Als Struys von Paris in seine Vaterstadt Löwen, in welcher er jetzt lebte, zurückkehrte, wurde er von den Vereinen, die Feuerwehr an der Spitze, am Bahnhof empfangen und mit Musik im Triumph durch die Hauptstraßen zu seinem Heim geleitet, ein rührender Beweis von Künstlerverehrung.
Gegenüber unserer Kunstschule wohnte Franz Liszt in einem schönen, fürstlichen Gartenhaus; in den herrlichen Bosketts, Laubengängen und Obstbaumanlagen sahen wir ihn mit seinen Schülern und Schülerinnen, wie ein großer Meister aus der Renaissancezeit, umgeben von seinem Hof.
Oft traf ich ihn nachts, wenn ich heimkehrte, wie er langsam durch die Straßen der Stadt ging, den Hut in der Hand, die Arme verschränkt, den Blick im Sternenhimmel verloren, das echte Bild eines träumerischen, großen Künstlers.
Der Großherzog war stolz auf sein Ilmathen und liebte seine Künstler; er war nachsichtig gegen ihre tollen Streiche, über die sich seine biederen Untertanen entsetzten. Der Direktor erzählte, daß er ihn bei einer Audienz gefragt habe: »Nun, was machen meine jungen Künstler? Sie haben lange keine Laternen eingeschlagen; sollen es nur tun, sollen es nur tun.«
Die aufbrausende stürmische Lebendigkeit der Künstler war ein lauter Protest gegen die lahme, einschläfernde Spießbürgerlichkeit der Kleinstädter, die sich hier noch dazu in
einer echt sächsischen Klatschhaftigkeit äußerte. Wie konnte es Goethe hier fast sein ganzes Leben lang aushalten, fragte man sich da und verstand seine Flucht nach Italien, die vielleicht nicht allein von der Frau von Stein veranlaßt war. Als er von Rom zurückkam, wo er fast ausschließlich mit freien deutschen Künstlern verkehrt hatte, war er gefeit, unempfindlich geworden und konnte nun ruhiger leben. Als die Weimarer von seiner Künstlerliebe zu Christiane hörten, sagten sie: Er ist in Rom verdorben; dort ist er in schlechte Gesellschaft geraten.

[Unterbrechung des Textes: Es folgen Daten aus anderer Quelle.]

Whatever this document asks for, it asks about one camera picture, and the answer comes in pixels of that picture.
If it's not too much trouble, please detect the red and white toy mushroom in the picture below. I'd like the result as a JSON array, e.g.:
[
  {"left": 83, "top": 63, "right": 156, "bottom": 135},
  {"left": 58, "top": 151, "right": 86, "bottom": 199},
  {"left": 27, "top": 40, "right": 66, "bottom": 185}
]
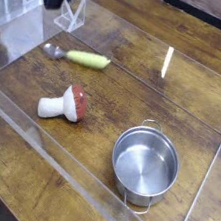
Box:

Hier im schönen Ilmtal hat sich die kleine, tüchtige Landschafterschule Weimars gebildet: Theodor Hagen, Buchholz, v. Gleichen-Rußwurm und vor allem Christian Rohlfs, ein geborener Kolorist, der sich später unter dem Einfluß von Claude Monet zu einer der interessantesten Erscheinungen der heutigen deutschen Malerei entwickelt hat.

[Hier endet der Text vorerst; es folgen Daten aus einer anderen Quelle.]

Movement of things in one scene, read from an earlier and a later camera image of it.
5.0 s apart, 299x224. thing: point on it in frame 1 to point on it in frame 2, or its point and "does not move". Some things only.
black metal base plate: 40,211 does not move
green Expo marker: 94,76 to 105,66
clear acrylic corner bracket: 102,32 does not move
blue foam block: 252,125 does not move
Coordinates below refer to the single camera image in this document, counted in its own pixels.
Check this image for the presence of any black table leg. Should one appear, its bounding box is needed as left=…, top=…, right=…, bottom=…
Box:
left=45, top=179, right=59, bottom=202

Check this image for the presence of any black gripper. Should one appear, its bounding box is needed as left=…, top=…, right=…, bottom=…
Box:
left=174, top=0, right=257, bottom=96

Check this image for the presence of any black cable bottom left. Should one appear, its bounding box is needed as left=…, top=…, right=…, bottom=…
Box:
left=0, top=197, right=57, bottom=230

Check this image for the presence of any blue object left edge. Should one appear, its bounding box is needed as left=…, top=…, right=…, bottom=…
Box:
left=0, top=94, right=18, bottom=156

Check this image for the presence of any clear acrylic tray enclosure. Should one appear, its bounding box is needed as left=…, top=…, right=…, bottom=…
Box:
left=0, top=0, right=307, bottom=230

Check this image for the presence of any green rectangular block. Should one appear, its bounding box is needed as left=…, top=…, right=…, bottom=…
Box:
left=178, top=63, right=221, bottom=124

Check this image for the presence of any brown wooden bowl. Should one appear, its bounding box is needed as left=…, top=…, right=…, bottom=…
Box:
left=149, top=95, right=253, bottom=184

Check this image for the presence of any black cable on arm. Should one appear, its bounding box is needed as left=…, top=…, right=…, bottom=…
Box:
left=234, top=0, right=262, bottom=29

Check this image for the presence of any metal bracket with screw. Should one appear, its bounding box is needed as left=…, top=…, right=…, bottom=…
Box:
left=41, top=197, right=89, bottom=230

Rohlfs mußte jahrzehntelang ein elendes Leben führen, das Hungerdasein des verkannten Künstlers; man ließ ihn ruhig im Krankenhaus von Weimar am Hungertyphus liegen, vor seinem sichern Untergang rettete ihn nur seine angeerbte eiserne holsteinische Bauernnatur.
Erst sehr spät kam er zur Anerkennung und konnte sich an seinem Ruhme sonnen. Im Alter von siebzig Jahren malte er noch frisch wie ein Junger und stampfte auf seinem Holzbein in die Landschaft hinaus.